» **Task objective**
Report each line of the data below in which "pink" appears.

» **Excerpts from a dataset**
^^^^^^^^
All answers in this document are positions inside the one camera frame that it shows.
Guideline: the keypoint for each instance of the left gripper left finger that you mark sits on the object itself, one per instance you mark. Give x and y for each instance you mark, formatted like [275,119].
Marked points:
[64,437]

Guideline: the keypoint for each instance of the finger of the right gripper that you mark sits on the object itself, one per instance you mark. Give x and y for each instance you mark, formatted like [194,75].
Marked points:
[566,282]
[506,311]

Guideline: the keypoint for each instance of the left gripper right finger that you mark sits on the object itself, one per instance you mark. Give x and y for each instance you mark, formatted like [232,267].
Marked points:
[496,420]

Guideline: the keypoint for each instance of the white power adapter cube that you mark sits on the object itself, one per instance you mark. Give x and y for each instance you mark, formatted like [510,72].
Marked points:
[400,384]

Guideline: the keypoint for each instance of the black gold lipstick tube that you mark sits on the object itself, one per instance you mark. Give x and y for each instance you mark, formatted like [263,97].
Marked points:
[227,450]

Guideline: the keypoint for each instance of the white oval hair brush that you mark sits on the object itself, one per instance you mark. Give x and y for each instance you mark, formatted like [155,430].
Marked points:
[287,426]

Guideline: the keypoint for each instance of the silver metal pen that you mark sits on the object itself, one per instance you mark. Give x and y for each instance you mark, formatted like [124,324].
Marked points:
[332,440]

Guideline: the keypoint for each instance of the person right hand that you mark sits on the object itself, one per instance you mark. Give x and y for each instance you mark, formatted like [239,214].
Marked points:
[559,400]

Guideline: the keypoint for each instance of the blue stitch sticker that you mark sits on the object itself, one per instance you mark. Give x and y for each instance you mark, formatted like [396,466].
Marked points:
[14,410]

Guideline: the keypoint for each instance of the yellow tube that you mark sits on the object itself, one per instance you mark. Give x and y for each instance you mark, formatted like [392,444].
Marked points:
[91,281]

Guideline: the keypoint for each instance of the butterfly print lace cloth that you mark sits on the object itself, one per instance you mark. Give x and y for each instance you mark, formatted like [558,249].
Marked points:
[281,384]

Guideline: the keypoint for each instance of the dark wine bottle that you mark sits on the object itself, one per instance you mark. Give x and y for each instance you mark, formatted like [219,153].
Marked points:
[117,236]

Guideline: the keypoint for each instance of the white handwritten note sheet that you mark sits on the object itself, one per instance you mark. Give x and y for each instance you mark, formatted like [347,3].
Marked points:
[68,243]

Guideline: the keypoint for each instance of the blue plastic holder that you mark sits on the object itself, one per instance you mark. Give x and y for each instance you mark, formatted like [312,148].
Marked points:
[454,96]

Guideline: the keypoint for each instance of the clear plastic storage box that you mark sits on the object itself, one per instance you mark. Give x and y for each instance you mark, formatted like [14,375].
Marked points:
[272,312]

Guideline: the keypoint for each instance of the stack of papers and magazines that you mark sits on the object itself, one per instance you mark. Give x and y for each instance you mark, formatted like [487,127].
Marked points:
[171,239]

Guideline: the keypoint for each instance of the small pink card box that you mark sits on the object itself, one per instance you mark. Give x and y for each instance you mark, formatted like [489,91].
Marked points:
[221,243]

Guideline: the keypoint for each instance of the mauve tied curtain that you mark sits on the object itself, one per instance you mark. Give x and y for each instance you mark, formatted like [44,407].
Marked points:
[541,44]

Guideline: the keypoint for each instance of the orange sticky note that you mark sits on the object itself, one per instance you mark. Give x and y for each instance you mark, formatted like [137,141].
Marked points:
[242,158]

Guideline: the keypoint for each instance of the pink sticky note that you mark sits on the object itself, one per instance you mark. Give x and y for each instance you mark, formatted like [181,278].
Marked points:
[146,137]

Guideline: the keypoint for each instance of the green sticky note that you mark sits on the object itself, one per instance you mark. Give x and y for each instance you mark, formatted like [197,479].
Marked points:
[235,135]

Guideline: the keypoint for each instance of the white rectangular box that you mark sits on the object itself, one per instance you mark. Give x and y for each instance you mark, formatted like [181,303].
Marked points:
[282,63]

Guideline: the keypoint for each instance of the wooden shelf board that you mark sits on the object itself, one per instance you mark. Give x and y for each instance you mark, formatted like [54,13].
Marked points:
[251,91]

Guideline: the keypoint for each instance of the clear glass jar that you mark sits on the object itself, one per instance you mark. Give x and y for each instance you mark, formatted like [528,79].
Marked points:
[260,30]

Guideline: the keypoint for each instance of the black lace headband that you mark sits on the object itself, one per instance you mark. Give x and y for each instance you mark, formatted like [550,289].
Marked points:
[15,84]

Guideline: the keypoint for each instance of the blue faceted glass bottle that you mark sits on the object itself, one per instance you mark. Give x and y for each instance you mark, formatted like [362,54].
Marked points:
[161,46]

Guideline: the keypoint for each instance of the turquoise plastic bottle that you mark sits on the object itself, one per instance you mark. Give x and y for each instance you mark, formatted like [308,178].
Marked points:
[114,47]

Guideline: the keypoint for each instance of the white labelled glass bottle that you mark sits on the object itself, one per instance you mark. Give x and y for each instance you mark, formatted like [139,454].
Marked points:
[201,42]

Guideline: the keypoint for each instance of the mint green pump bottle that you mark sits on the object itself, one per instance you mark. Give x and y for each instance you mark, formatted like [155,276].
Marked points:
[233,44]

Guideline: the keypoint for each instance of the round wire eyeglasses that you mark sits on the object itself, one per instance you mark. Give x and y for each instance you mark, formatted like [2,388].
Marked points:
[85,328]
^^^^^^^^
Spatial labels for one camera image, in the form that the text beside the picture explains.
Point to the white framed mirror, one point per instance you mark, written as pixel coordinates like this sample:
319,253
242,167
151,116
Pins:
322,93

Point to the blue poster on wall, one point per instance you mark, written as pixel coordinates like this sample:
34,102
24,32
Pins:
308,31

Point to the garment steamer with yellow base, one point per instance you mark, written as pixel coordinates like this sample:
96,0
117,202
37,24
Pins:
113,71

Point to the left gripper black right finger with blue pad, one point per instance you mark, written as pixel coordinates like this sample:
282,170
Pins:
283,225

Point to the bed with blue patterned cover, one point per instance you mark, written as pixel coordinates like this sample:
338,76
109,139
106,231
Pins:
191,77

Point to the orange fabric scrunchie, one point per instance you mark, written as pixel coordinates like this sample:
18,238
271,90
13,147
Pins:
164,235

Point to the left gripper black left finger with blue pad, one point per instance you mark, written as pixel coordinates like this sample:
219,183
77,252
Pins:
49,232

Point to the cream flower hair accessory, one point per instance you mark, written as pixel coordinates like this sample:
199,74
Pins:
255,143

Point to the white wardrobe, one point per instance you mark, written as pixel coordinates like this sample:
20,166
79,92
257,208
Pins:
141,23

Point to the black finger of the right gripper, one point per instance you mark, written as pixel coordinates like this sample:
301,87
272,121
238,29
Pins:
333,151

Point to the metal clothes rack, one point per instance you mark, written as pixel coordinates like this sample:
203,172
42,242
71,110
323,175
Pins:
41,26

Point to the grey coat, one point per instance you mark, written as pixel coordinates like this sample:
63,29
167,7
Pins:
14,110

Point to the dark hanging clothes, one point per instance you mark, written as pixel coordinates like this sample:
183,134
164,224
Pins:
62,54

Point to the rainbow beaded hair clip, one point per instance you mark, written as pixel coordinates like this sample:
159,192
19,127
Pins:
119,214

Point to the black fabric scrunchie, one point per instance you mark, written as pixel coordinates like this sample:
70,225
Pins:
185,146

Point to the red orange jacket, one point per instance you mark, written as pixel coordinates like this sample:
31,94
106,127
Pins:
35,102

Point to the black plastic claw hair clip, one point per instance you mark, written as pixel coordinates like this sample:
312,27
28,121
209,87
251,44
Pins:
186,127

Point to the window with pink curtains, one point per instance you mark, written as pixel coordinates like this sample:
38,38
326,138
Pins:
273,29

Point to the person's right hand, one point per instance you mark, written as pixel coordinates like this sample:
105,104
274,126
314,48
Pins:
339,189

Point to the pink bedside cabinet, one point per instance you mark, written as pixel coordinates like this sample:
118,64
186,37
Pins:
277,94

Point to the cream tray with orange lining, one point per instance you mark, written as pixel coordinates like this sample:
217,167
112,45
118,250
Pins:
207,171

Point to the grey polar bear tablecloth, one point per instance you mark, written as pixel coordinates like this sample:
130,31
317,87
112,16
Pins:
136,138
^^^^^^^^
» **Response to the task**
Guideline: the keypoint for each instance of the small pink card box that you mark sits on the object itself, one per instance you mark. Give x and y for each instance you mark, formatted like [489,91].
Guideline: the keypoint for each instance of the pink sticky note that you mark sits on the object itself, one per instance you mark. Give x and y for each instance you mark, formatted like [181,278].
Point to the window with pink curtains, one point per instance you mark, written as pixel coordinates like this sample:
Point to the pink bedside cabinet, one point per instance you mark, written as pixel coordinates like this sample:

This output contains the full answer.